SAND DOLLARS… Squid would like to extend hearty congratulations to the budget directors in each of Monterey County’s 12 cities for a job well done – each city has a shiny new budget prepared for the start of the 2023-24 fiscal year on July 1… Wait. Make that 11 of 12. Marina still does not have a budget. Instead, as other councils were making final adjustments and approving budgets, on June 20, Marina City Council adopted a resolution to “permit the city to continue to provide city services, pay city obligations and continue approved capital projects at the level established for the fiscal year 2022-23 amended budget until adoption of fiscal years 2023-2024 and 2024-2025 budget.”

In other words, the resolution will allow Marina to keep operating until a budget is presented and adopted. It reminds Squid of all the debt ceiling drama in Washington; will they or won’t they be able to keep the lights on?

City Manager Layne Long tells Squid’s colleague that this is “not typical.” Long adds that a budget is expected July 5 – five days after the start of the new fiscal year, but who’s counting? As a professional ink-slinger, Squid is familiar with the concept of missed deadlines. Happens to the best of us! But when a city with a population of 22,000 and a staff of 89 is counting on you to meet your deadline… well, Squid’s glad that’s not Squid’s job.
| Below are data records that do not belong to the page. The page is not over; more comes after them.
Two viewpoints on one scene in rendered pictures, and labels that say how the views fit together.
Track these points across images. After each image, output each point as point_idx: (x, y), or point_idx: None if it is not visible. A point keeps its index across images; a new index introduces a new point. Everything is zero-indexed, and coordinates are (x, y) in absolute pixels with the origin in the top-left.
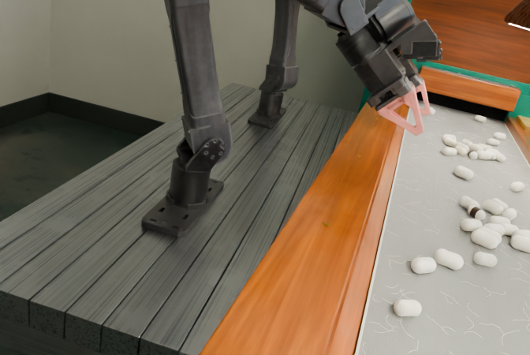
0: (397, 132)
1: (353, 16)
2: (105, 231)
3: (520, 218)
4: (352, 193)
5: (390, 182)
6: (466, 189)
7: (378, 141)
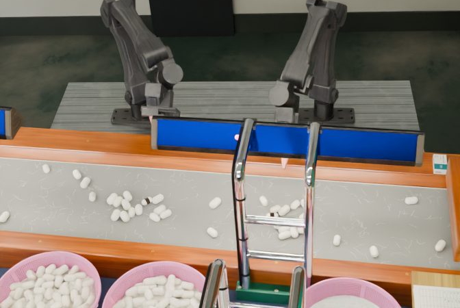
0: (278, 169)
1: (143, 65)
2: (105, 105)
3: (159, 226)
4: (125, 146)
5: (171, 168)
6: (192, 205)
7: (226, 155)
THE RENT IS TOO DAMN HIGH… Squid has it easy – the lair requires no cash payments, just an occasional battle in the predator-eat-predator world that is Squid’s habitat. Not so for land-dwelling humans, who need to fork over U.S. dollars every month for their piece of the American Dream.

A new analysis by the National Low Income Housing Coalition puts that hardship in perspective. The annual income needed to afford a studio in Monterey County is $84,480; a three-bedroom, $151,600. To be able to afford a one-bedroom (fair market rent of $2,194/month), you’d have to work 109 hours a week at a minimum-wage job.

Squid cannot work 109 hours a week due to Squid’s sleeping and daydreaming requirements. Too bad for Squid’s human colleagues then that Monterey County made the list of the most expensive jurisdictions in the entire country – it’s the fourth most costly place to live, exceeded only by San Jose, San Francisco and Santa Cruz.

To all of the NIMBYs who got their piece of property then did their damndest to make life difficult for everyone else, Squid gets it – you’d do well in predatory, undersea living – but Squid has an idea. Open your spare rooms (and second and third homes) to roommates. Squid will move in, and bring a lot of shrimp-flavored popcorn as a thank you.